Travel disruptions come in different flavors. Sometimes a storm delays your flight by hours. Sometimes a carrier goes bust and you lose your booking. But when a country's entire airspace closes due to military conflict, you enter a different realm entirely. That's where nearly 40,000 Israeli travelers find themselves right now, scattered across the globe and unable to get home.

On March 10, airport officials in Israel confirmed that almost 40% of citizens stranded abroad when Israel and the United States launched military operations against Iran remain unable to return. The scale is staggering: over 60,000 Israelis have managed to reach home since the closure began on February 28, but they came back through land borders with Egypt and Jordan, not by air. Only about 39,000 have flown in on more than 200 repatriation flights since Ben-Gurion Airport partially reopened.

The mechanics of getting people home during a crisis reveal just how fragile air travel infrastructure really is. Israeli carrier Israir managed to repatriate 310 Israelis stranded in Dubai by routing them through Sharjah, then overland through Aqaba, Jordan. It's a workaround that works for some but not for the majority still waiting. Meanwhile, 31,000 people have chosen to leave Israel entirely by crossing land borders since operations began.

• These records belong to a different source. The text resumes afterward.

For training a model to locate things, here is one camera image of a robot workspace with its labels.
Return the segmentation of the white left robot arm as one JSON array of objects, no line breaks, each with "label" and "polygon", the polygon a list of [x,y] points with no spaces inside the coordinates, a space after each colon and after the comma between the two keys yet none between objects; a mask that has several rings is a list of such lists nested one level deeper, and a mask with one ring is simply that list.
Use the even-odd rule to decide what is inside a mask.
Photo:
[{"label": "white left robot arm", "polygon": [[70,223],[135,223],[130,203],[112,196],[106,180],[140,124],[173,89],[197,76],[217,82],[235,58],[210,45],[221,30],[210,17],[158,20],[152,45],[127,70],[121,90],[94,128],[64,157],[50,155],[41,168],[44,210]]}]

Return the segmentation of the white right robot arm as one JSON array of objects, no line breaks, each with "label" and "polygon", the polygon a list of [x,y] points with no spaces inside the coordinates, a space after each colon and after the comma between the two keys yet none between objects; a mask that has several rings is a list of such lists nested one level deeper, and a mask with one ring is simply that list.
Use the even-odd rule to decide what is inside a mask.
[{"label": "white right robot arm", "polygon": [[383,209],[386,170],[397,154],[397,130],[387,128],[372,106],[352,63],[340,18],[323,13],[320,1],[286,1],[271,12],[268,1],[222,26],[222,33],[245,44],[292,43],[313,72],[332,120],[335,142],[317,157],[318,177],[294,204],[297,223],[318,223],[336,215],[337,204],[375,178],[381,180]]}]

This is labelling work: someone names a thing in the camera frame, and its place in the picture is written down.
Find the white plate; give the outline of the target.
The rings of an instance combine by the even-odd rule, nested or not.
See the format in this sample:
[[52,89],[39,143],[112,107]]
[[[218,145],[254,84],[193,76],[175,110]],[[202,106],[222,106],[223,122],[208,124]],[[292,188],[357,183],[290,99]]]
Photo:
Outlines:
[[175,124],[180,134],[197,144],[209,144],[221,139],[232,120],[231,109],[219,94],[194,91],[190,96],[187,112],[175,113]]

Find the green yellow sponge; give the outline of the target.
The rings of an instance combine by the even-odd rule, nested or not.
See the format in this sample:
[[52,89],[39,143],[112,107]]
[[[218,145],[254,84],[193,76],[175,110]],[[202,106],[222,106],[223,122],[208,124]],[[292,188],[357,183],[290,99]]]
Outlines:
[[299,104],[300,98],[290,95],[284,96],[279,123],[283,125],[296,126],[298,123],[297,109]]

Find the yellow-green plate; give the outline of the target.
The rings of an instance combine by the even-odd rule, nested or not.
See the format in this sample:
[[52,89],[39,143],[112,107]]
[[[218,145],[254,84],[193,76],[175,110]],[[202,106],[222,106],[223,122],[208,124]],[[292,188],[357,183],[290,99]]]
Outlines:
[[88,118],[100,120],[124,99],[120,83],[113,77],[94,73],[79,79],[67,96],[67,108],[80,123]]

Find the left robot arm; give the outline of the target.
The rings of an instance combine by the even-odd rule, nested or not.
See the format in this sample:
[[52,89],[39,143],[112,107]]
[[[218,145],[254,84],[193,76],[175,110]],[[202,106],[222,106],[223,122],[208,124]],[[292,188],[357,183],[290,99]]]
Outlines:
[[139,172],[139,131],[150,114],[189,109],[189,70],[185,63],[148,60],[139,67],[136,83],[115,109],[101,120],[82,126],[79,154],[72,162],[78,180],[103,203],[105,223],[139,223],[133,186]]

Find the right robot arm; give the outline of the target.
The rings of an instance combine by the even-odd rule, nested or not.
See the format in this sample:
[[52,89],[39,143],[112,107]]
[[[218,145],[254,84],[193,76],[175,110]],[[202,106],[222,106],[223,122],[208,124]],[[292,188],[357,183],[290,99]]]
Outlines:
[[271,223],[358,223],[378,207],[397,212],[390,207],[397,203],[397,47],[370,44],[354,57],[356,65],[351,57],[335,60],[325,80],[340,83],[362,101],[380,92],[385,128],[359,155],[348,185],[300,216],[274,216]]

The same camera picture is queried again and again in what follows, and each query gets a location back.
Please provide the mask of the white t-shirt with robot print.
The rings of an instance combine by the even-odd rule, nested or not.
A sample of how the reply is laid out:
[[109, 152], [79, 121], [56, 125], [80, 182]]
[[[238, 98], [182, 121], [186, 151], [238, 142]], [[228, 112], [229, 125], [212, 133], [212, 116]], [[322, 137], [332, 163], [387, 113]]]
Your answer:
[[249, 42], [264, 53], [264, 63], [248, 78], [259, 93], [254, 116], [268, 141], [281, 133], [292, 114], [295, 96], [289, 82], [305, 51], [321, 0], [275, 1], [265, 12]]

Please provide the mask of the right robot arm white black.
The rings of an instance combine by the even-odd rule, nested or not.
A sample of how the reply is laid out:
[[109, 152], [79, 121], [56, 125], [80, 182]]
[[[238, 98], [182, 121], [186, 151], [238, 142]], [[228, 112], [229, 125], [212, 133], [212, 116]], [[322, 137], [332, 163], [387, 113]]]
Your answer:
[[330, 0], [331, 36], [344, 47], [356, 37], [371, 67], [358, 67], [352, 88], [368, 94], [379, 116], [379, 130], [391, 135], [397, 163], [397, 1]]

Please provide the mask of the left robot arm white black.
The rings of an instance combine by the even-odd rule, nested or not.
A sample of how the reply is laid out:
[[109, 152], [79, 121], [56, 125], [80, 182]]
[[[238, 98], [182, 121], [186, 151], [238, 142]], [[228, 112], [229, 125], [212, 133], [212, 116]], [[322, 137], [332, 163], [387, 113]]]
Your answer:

When Tickets Become Worthless

The financial toll on stranded travelers is brutal. Flights have been canceled, leaving passengers to pursue refunds in a market where replacement tickets (when available) cost exponentially more. Shelter-in-place orders are keeping some people from even reaching the airport. Others are looking at prices so inflated that some have resorted to chartering private jets, an option that's normally reserved for the ultra-wealthy. For passengers whose return flights were booked before the conflict started, it remains unclear whether they'll get priority when normal operations resume.

Airlines face their own nightmare scenario. When global travel grinds to a halt, carriers must scramble to adapt. Ben-Gurion has created additional chaos by changing departure limits multiple times, leaving passengers who rushed to the airport only to be turned away at the gate. For the airlines operating out of Israel (Arkia, El Al, and Israir), there's pressure to scale up flights as soon as airspace reopens, but the constraints are real.

The Staffing Trap

Planning for the end of hostilities has begun, with airlines asked to prepare schedules based on pre-conflict flight volumes. The goal is to increase daily seat capacity whenever possible to clear the massive backlog. Some carriers are discussing wet-leased aircraft to add extra planes to their fleets, but sourcing enough aircraft might prove easier than finding crews to operate them. Staffing is shaping up to be the critical bottleneck that prevents airlines from getting back to normal quickly.

There's even talk of creating "air bridges" with Cyprus and Greece, the closest European territories to the Middle East. Such arrangements could divert some traffic and ease the load on Ben-Gurion. But there's a catch: proximity to the conflict zone is already damaging tourism in Cyprus, with the region appearing on travel alerts and deterring visitors who'd normally consider it a stopover destination.

For travelers caught in this situation, the path forward remains uncertain. Refunds are processed, but booking new flights in a volatile market means paying premium prices for limited availability. The lesson here is uncomfortable: even in stable times, having a backup plan for international travel isn't paranoid. It's practical. As global air travel continues to face unpredictable obstacles, flexibility and travel insurance have never been more valuable.